Imo Awka festival
- Language: Igbo

Origin
- Meaning: Local Wrestling
- Region of origin: Igbo Region, Nigeria

= Imo Awka Festival =

Ancient cultural event

Imo Awka festival (also known as the Imo Oka or Imoka festival) is an annual two-week festival celebrated in May by the people of Awka to venerate their gods. The Imo-Oka shrine is denoted by the special white-bellied monkey, widely respected and revered as the messengers of the shrine.

== History ==
The Imo Awka festival emerged from the worship of Imo or Imoka, the greatest female deity revered in Awka. The festival can be traced to ancient times, when the Awka people were frequently attacked and threatened by their neighbours. One of their oppressors was King Okoli Ijeoma of Ndikelionwu, who planned to invade their land. After learning of the planned invasion, the elders of Awka sent delegates to Akoto, a land known to be full of potent herbal doctors, to invite one of them to develop a charm that would fortify the Awka warriors. They returned with a renowned herbal doctor named Okoyeke. He prepared the charm to fortify their warriors but warned them that the charm must be venerated by the community to become effective. The Imoka is described as a protective medicine that aid them to fight their enemies. Monkeys were dedicated to the Imoka deity because when Nwafia people laid siege to attack the people of Awka, the Imoka gods sent his emissaries the monkeys in the forest to inform them of attack. They sense the danger and repelled the attack and defeated their enemies. Hence it became a taboo to kill or eat the meat of monkeys until date with severe consequences.

== Festivities ==
The Imo Awka festival is a two-week event that commence with the females paying homage to Imoka, dancing the Opu Eke dance. The first day of the festival is always on Avbo (Afor) market day and on the evening of the Oye market day preceding the feast, the trumpet is blown, the Abia drum beaten and Ikolo Imoka sounded to marshal in Egwu Imoka.
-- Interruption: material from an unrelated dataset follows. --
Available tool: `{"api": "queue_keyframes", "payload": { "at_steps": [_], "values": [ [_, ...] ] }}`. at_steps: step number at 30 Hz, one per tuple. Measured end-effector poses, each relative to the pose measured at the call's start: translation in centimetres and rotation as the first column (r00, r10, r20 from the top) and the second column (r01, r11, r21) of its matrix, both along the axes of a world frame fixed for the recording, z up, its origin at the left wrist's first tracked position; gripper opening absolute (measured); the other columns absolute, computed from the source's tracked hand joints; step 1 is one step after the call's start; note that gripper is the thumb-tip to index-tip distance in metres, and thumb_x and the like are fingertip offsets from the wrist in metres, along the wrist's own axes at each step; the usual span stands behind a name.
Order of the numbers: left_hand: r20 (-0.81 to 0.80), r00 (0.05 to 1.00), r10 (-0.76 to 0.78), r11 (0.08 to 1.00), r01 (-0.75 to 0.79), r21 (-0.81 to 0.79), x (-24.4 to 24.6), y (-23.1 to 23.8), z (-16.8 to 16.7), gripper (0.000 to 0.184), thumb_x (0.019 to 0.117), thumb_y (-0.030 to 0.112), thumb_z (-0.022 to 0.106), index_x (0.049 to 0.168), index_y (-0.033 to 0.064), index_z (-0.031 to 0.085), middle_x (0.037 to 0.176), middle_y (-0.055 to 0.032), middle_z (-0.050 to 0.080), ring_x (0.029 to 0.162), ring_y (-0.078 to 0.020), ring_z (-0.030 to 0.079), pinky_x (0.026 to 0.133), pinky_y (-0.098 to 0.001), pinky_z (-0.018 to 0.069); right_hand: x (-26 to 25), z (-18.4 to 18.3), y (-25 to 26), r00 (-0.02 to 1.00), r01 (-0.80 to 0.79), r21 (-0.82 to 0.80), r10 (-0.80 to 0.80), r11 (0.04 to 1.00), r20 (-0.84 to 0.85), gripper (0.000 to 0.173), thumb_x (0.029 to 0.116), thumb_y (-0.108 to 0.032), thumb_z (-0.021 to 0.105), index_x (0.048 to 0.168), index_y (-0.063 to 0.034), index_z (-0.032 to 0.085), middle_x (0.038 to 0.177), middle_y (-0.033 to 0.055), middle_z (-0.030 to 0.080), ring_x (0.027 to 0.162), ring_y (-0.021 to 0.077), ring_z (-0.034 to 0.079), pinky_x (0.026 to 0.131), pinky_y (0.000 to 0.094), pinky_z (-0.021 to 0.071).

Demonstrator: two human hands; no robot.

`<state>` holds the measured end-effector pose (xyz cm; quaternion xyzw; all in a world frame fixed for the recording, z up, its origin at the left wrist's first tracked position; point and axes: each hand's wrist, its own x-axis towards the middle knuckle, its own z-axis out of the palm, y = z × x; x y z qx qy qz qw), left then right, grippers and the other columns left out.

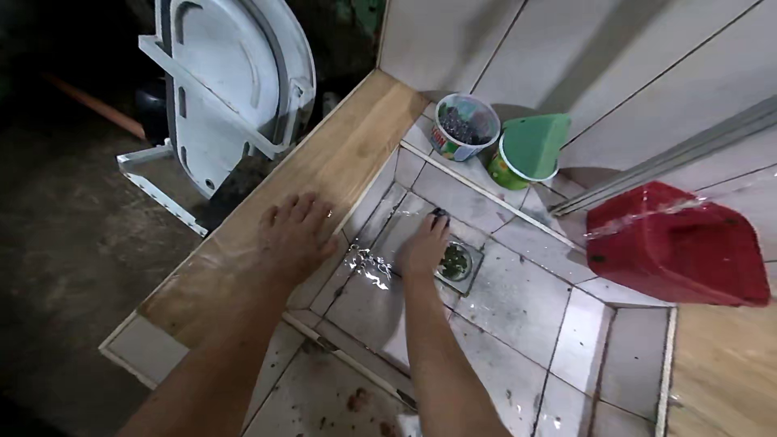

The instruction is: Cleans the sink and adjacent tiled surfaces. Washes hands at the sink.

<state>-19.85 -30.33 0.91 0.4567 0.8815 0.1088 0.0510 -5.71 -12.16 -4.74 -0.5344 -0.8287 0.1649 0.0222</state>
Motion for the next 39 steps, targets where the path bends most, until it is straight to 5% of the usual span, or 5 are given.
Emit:
{"api": "queue_keyframes", "payload": {
  "at_steps": [6, 15, 21, 30, 39],
  "values": [
    [0.022, 1.000, 0.007, 1.000, -0.007, -0.003, 0.2, 0.0, 0.2, 0.059, 0.0997, 0.054, 0.052, 0.150, 0.0231, 0.050, 0.161, -0.0104, 0.040, 0.150, -0.0361, 0.034, 0.118, -0.0641, 0.0238, -2.1, -0.7, -3.0, 0.909, -0.405, -0.001, 0.402, 0.914, -0.109, 0.055, 0.1031, -0.009, 0.049, 0.157, -0.0078, 0.041, 0.166, 0.0215, 0.030, 0.154, 0.0390, 0.028, 0.125, 0.0536, 0.0247],
    [-0.002, 1.000, -0.019, 0.997, 0.019, 0.080, 0.0, 0.1, -0.2, 0.056, 0.0963, 0.048, 0.060, 0.145, 0.0196, 0.056, 0.156, -0.0126, 0.047, 0.145, -0.0396, 0.040, 0.113, -0.0670, 0.0298, 8.1, 2.4, 0.8, 0.978, -0.198, 0.034, 0.200, 0.980, -0.060, 0.051, 0.1017, 0.000, 0.046, 0.152, 0.0022, 0.043, 0.160, 0.0268, 0.037, 0.149, 0.0413, 0.036, 0.120, 0.0554, 0.0344],
    [-0.012, 1.000, -0.023, 0.998, 0.023, 0.058, 0.0, 0.0, -0.3, 0.057, 0.0978, 0.048, 0.058, 0.147, 0.0204, 0.054, 0.158, -0.0122, 0.044, 0.146, -0.0397, 0.039, 0.114, -0.0672, 0.0285, 14.5, -0.7, -8.4, 0.328, -0.915, 0.145, 0.905, 0.376, -0.272, 0.045, 0.0923, 0.001, 0.062, 0.132, -0.0178, 0.069, 0.142, 0.0083, 0.064, 0.135, 0.0319, 0.057, 0.111, 0.0571, 0.0470],
    [-0.009, 1.000, -0.010, 0.999, 0.010, 0.032, -0.1, 0.0, -0.3, 0.058, 0.0985, 0.051, 0.056, 0.149, 0.0211, 0.053, 0.160, -0.0114, 0.042, 0.148, -0.0381, 0.037, 0.116, -0.0651, 0.0266, 13.5, -0.7, 2.0, 0.713, -0.656, 0.220, 0.689, 0.722, -0.133, 0.049, 0.0942, 0.010, 0.054, 0.142, 0.0009, 0.058, 0.151, 0.0205, 0.053, 0.143, 0.0432, 0.046, 0.118, 0.0587, 0.0364],
    [0.011, 1.000, -0.006, 1.000, 0.006, 0.006, -0.1, 0.1, -0.1, 0.059, 0.0985, 0.051, 0.055, 0.150, 0.0228, 0.050, 0.160, -0.0105, 0.041, 0.149, -0.0373, 0.035, 0.116, -0.0655, 0.0247, 8.8, -0.8, -7.7, 0.355, -0.911, 0.101, 0.884, 0.400, -0.304, 0.039, 0.0938, -0.009, 0.065, 0.131, -0.0176, 0.071, 0.144, 0.0062, 0.062, 0.139, 0.0319, 0.053, 0.113, 0.0612, 0.0410]
  ]
}}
The festival features four major events: the Ede-Mmuo, Ogwu Oghugha, Eqwu Opu-Eke and Egwu Imo-Oka. The festival showcases several kinds of masquerades at the Imoka shrine.
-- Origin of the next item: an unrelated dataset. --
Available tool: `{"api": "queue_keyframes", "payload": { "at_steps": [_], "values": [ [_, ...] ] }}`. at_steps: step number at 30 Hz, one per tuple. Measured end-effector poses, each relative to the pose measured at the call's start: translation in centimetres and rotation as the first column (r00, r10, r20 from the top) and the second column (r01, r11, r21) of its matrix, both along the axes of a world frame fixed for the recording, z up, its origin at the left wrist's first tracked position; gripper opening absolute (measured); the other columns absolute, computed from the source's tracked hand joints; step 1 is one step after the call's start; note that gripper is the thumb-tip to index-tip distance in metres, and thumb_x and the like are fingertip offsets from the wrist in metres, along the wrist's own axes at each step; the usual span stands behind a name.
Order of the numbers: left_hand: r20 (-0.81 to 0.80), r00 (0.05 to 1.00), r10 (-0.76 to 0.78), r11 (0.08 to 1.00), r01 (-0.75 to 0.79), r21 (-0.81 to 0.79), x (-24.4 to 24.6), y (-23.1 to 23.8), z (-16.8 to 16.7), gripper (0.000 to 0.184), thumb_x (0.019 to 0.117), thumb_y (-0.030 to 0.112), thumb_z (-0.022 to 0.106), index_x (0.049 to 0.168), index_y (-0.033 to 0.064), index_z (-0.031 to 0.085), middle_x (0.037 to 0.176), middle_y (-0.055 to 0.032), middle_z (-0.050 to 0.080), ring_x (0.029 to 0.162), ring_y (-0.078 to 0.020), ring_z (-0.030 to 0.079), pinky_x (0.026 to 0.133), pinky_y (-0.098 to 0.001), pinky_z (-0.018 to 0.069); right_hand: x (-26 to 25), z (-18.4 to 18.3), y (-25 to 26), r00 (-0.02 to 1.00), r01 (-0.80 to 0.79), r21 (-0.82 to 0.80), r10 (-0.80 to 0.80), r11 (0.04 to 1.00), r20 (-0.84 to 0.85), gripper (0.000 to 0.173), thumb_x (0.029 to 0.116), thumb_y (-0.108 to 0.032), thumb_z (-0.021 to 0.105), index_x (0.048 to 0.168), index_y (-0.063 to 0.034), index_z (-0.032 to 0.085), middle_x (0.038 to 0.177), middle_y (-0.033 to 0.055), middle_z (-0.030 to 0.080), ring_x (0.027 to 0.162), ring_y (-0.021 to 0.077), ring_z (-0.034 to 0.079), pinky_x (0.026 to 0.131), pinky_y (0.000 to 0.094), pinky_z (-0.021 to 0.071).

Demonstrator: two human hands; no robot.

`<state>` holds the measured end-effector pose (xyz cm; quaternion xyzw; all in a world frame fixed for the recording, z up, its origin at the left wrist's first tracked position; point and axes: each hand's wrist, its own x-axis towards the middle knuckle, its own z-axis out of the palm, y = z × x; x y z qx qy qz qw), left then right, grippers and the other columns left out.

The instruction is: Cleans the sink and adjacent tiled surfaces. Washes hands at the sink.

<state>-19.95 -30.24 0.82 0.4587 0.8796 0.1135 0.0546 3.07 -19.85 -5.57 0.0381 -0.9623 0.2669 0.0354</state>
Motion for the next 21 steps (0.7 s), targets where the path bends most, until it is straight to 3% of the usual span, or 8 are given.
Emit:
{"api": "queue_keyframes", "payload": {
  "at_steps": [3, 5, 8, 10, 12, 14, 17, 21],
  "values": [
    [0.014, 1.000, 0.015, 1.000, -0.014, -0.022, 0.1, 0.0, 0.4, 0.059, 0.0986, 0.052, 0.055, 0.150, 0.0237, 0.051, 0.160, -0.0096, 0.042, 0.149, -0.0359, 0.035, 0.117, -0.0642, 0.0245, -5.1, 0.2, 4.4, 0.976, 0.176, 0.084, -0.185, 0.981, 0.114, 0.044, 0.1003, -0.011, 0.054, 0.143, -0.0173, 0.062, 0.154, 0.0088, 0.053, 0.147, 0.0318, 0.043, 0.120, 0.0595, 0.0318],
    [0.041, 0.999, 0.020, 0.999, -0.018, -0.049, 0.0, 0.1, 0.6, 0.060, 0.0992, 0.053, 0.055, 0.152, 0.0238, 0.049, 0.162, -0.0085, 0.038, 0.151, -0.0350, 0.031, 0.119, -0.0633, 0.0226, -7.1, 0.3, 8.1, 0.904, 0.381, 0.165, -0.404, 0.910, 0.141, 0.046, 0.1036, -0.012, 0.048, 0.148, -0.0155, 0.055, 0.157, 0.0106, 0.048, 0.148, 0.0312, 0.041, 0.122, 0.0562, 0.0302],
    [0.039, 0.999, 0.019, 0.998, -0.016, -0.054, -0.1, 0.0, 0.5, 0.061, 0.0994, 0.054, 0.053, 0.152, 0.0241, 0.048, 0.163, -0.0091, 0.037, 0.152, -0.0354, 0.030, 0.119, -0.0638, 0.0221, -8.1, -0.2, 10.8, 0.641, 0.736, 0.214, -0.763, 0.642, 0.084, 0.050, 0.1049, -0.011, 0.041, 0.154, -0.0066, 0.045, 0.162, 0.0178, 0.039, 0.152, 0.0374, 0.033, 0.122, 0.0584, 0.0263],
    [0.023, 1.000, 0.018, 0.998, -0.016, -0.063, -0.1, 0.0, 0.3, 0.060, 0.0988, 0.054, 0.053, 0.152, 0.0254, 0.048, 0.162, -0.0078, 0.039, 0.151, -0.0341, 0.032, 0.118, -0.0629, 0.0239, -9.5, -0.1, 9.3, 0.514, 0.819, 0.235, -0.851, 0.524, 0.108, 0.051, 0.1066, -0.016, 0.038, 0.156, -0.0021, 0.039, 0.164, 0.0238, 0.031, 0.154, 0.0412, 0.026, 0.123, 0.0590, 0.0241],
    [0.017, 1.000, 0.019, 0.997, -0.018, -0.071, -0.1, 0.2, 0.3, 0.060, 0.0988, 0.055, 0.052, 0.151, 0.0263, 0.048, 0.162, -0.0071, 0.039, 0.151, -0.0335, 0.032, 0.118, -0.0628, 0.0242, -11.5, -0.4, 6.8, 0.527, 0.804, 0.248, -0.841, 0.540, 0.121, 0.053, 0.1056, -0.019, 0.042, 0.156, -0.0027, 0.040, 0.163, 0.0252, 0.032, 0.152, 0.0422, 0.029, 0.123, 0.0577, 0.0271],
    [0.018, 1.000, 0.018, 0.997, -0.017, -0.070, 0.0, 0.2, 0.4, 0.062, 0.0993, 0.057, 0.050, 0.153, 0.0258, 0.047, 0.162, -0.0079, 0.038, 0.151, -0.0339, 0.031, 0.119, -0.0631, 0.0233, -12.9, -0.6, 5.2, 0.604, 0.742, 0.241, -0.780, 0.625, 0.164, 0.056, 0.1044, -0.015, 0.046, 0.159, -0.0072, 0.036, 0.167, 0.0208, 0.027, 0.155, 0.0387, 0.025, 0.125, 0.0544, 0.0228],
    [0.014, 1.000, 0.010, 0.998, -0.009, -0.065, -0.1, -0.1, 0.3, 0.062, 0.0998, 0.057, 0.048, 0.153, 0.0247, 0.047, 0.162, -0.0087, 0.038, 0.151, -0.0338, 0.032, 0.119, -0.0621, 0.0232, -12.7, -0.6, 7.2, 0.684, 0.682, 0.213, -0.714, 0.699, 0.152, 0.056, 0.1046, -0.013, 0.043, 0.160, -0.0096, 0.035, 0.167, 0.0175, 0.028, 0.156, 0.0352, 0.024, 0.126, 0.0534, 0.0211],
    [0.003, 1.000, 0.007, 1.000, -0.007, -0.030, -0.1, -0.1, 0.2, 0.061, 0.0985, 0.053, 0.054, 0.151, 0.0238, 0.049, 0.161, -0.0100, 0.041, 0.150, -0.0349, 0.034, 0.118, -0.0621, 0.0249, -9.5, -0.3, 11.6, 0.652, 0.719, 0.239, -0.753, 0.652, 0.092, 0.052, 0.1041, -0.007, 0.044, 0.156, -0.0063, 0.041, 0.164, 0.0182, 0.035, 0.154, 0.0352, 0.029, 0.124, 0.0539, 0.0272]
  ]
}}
One part of the festival, Nro-Nta, features beating of canes between two male groups. The men flog themselves until one refuses to beat back and surrenders. Although usually only men participate, women are allowed to watch. The event aims to test participants' strength and endurance of pain.

The festival concludes with visiting the Imo-Oka stream on the final day which is heralded by a heavy downpour of rain that falls in the late afternoon. In 2020, the festival was suspended due to the COVID-19 pandemic.